Wer es mit der Generationengerechtigkeit in der Pflege ehrlich meint und wer eine ehrliche Pflegedebatte will, der muss sich klar dazu bekennen: Alle Menschen haben ein Recht auf würdevolle Pflege, egal welchen sozialen, beruflichen, finanziellen Hintergrund sie haben. – Darum muss die soziale Pflegeversicherung auf eine solide Grundlage gestellt werden.

(Beifall bei der SPD sowie bei Abgeordneten des BÜNDNISSES 90/DIE GRÜNEN)

Die FDP schreibt es in ihrem Antrag selbst: Gesetzliche und private Pflegeversicherung haben gleiche Leistungen, gleiche Zugangsvoraussetzungen. Darum sollten Sie den nächsten Denkschritt auch noch gehen und sich dafür aussprechen, das Doppelsystem in der Pflegeversicherung abzuschaffen.

(Beifall bei der LINKEN sowie bei Abgeordneten der SPD)

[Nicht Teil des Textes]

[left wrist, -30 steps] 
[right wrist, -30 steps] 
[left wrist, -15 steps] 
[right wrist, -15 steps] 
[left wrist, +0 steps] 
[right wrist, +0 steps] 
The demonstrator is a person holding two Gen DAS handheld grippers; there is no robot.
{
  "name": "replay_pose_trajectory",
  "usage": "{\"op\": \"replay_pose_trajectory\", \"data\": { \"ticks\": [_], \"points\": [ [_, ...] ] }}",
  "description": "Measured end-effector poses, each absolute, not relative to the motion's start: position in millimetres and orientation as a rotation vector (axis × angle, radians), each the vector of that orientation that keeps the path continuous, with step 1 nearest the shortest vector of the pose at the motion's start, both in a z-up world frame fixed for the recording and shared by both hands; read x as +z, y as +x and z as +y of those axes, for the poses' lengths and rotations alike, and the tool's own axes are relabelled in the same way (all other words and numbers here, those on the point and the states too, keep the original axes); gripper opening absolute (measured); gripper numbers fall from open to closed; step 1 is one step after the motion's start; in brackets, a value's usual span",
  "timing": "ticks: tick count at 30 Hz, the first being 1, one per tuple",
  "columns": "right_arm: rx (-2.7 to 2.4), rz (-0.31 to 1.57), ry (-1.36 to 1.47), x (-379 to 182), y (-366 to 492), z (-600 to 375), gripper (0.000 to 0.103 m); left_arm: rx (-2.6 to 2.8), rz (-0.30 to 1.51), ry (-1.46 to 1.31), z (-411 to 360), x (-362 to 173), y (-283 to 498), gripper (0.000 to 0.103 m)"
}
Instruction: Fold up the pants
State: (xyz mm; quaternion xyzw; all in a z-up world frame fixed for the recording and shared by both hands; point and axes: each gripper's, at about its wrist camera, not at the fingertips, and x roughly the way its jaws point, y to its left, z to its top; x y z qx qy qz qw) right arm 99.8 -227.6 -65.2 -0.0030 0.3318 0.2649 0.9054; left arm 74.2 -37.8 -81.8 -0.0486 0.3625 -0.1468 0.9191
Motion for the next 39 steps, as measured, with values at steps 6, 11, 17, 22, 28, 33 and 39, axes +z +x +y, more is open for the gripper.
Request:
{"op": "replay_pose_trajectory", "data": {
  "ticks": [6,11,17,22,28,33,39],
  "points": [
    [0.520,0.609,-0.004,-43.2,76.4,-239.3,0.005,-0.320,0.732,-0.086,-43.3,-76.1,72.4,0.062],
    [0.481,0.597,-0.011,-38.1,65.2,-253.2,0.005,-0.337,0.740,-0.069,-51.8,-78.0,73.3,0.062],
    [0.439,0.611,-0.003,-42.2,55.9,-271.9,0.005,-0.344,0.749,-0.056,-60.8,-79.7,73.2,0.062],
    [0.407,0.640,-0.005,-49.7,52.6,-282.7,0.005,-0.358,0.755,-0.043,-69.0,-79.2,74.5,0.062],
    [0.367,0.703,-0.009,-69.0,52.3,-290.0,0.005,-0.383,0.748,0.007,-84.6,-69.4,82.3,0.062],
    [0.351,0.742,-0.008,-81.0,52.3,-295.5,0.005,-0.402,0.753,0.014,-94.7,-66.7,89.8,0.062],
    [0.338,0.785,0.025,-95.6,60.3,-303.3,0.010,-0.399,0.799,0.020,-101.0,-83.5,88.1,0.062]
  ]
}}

Wir brauchen eine gesetzliche Pflegeversicherung, in die alle Bürgerinnen und Bürger einzahlen und die so leistungsfähig ist, dass niemand mehr Angst haben muss, mit den Kosten für die Pflege überfordert zu werden. Wie war das noch mit dem letzten Versuchsballon der FDP zur privaten Pflegevorsorge? Und wohin wechselte der Kurzzeit-Gesundheitsminister der FDP? Natürlich zu einem der größten Anbieter der Pflege-Bahr-Policen. Nein, auf solche Klientelpolitik für Versicherer werden wir als SPD uns nicht einlassen. Ja, wir brauchen eine ehrliche Pflegedebatte. Ehrlich ist es, zu sagen: Gute Pflege kostet. Eine gute Pflege für alle Menschen in unserer Gesellschaft können wir uns nur gemeinsam und solidarisch leisten. Vielen Dank.

(Beifall bei der SPD sowie bei Abgeordneten des BÜNDNISSES 90/DIE GRÜNEN und der Abg. Pia Zimmermann [DIE LINKE])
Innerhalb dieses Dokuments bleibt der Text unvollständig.